I have a database table that needs to be shared between multiple parties. There is a sensitive column than must be obfuscated in a way that preserves equality relationships between records. A trusted party must have the ability to reverse the obfuscation. Is there a composition of cryptography primitives that satisfies these requirements?
By “equality relationship” I mean that for any two records A
and B
the obfuscation function, F
, should respect F(A) = F(B)
if A = B
. A cryptographic hash function, such as SHA2, preserves equality but is not reversible. We need some form of encryption.
My first thought was to use a cascade of asymmetric encryption schemes and encrypt records with the trusted party's public key followed by my private key 1. I tried using a modern implementation of RSA which implicitly applied OAEP and thus the cipher text became non-deterministic and we lost equality relationships. My understanding is that RSA without OAEP is inherently vulnerable, but my knowledge isn’t deep enough to understand why.

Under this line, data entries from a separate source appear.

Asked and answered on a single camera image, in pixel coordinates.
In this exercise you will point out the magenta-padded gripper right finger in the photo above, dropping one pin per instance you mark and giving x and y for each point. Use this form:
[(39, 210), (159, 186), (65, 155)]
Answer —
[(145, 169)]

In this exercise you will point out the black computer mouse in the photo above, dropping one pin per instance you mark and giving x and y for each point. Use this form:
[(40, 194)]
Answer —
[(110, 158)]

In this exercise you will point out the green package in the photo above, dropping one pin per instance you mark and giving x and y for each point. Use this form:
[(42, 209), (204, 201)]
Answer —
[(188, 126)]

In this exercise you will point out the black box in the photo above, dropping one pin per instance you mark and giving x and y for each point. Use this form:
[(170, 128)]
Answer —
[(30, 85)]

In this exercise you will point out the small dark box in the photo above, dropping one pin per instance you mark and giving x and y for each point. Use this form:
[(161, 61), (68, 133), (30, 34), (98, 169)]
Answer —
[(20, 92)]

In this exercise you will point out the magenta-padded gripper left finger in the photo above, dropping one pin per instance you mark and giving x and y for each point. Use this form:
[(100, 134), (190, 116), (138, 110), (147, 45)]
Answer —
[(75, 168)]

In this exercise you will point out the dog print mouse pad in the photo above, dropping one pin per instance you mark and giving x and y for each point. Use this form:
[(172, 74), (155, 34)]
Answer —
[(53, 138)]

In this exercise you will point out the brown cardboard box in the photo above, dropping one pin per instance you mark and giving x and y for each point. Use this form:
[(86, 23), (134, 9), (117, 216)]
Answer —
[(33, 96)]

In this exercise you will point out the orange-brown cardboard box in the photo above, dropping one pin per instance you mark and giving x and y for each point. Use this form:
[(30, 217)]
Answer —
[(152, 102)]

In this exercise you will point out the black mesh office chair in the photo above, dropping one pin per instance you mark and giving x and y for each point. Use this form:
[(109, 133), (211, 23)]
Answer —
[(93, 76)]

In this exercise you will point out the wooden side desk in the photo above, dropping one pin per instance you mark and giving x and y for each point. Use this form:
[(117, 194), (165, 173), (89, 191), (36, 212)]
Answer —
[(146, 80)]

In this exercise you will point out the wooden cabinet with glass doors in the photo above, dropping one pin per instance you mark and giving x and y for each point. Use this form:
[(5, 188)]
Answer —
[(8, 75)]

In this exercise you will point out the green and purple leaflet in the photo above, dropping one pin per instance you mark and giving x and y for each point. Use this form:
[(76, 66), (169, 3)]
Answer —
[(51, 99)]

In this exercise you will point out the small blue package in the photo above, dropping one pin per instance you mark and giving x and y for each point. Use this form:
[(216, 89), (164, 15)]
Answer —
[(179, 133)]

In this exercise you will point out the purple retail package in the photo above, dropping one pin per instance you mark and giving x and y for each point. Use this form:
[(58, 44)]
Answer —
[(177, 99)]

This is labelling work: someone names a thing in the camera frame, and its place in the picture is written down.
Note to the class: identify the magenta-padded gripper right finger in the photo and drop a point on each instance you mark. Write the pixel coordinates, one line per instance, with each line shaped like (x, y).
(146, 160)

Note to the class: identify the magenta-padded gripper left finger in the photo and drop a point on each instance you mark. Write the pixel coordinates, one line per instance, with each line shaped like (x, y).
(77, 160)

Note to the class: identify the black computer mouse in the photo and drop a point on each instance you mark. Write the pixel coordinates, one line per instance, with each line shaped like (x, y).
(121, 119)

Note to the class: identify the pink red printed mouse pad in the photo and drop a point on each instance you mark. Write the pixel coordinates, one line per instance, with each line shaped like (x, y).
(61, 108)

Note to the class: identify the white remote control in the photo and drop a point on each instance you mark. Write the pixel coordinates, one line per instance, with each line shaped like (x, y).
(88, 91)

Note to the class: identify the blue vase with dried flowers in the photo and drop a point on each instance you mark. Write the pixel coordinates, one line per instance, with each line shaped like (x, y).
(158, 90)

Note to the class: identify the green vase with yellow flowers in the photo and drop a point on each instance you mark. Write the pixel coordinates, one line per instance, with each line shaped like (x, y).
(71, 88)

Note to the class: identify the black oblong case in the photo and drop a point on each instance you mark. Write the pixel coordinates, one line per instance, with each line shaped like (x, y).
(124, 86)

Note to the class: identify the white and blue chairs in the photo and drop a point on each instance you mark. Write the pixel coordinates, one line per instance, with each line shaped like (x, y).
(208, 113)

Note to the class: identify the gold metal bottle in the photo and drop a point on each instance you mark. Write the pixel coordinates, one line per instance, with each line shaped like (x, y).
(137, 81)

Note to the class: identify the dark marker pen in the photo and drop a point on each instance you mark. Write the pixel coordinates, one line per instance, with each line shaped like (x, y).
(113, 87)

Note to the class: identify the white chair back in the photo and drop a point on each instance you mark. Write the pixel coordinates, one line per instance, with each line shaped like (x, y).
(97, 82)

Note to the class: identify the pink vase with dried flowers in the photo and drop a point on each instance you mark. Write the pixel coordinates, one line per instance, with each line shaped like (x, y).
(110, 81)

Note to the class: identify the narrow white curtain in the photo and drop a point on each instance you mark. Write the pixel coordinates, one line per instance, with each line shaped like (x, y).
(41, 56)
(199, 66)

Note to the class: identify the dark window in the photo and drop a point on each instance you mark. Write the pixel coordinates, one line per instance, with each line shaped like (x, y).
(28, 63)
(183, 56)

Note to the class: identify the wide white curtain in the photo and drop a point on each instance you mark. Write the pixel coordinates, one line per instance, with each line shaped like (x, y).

My reading of some entry-level encryption literature suggests that the goal of OAEP is to make the system “semantically secure” which means that no information about plaintext messages can be derived from encrypted messages, including equality. I understand why this property is desirable in most context, but in our application we specifically want to preserve equality (and only equality).
Are there other designs that result in encryptions that are only reversible by a trusted party but the equality relationships are preserved across encrypted messages?
1 My understanding is that this mitigates the risk of a rainbow attack assuming both private keys are not compromised because chosen plaintext cannot be encrypted through both levels of the cascade without the a private key.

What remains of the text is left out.